AI History

The Unconventional Way an A.I. Won the Most Difficult Game in the World

2026-01-28

🤔 THE MOVE THAT CHANGED EVERYTHING

I've been obsessed with AI for a long time, but there's one specific moment that still gives me chills.

Imagine you're in a quiet hotel room in Seoul, March 2016. Across the board sits Lee Sedol, a 9-dan professional and arguably the greatest Go player of the decade.

On the other side? A computer program named AlphaGo.

Most experts thought this match was impossible. They said AI was 10 years away from beating a top pro. Go isn't like Chess; it has more possible configurations than there are atoms in the universe. It's a game of intuition, not just raw calculation.

Then, at Move 37 of Game 2, the world stopped.

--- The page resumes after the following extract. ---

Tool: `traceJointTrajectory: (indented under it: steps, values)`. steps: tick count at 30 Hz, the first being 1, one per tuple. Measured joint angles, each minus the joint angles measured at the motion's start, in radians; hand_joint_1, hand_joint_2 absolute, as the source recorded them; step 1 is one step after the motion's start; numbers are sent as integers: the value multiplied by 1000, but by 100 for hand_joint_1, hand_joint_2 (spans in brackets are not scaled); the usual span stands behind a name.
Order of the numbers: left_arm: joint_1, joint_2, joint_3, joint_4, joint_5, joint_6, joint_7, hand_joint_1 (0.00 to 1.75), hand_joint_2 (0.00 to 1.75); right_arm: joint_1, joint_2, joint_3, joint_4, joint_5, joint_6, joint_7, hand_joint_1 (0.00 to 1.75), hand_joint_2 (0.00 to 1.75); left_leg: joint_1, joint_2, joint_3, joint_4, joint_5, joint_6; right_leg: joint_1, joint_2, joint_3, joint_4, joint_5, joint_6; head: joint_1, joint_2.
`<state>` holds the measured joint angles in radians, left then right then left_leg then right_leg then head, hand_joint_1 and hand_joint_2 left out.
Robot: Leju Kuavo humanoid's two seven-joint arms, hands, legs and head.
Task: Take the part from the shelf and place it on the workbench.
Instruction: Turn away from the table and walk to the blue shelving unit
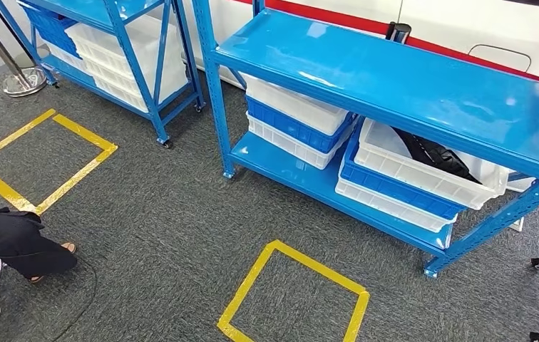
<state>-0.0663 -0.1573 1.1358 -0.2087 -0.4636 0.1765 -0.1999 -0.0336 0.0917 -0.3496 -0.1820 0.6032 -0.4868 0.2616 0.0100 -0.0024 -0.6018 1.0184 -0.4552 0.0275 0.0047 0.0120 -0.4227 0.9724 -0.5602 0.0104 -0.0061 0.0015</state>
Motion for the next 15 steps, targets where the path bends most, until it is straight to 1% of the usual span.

AlphaGo placed a black stone on the fifth line from the edge. The commentators froze. One of them actually checked his screen to see if there was a glitch. No human would ever play that move. It was "wrong" according to 3,000 years of theory.

But it wasn't a glitch. It was a glimpse of a new kind of intelligence.

In this post, we're diving deep into Move 37. We'll look at the data, the reinforcement learning that made it possible, and why this single stone represents the ultimate "unlock" for AI creativity.

🧪 WHY GO WAS THE "FINAL BOSS" OF AI

To understand why Move 37 was so wild, you have to understand the sheer scale of the problem.

Traditional AI (like IBM's Deep Blue) used "brute force." It looked at every possible move and picked the best one. That works for Chess, but for Go? Not even close.

Feature	Chess	Go
Board Size	8x8	19x19
Possible Moves	~35	~250
Total Configurations	10^47	10^170

The number of configurations in Go is insane. There aren't enough computers on Earth to calculate every possible outcome.

This is why Go was the "Grand Challenge." It required something more than logic. It required creativity.

DeepMind, led by Demis Hassabis, knew they couldn't just code a bunch of rules. Human players have thousands of "rules of thumb" (like joseki patterns), but these are just filters based on human experience.

DeepMind wanted something unconstrained. They wanted to solve intelligence itself.

🧠 REINFORCEMENT LEARNING: THE FREEDOM TO BE "WRONG"

So, how did they build it? They didn't just feed it a database of moves and tell it to "do that."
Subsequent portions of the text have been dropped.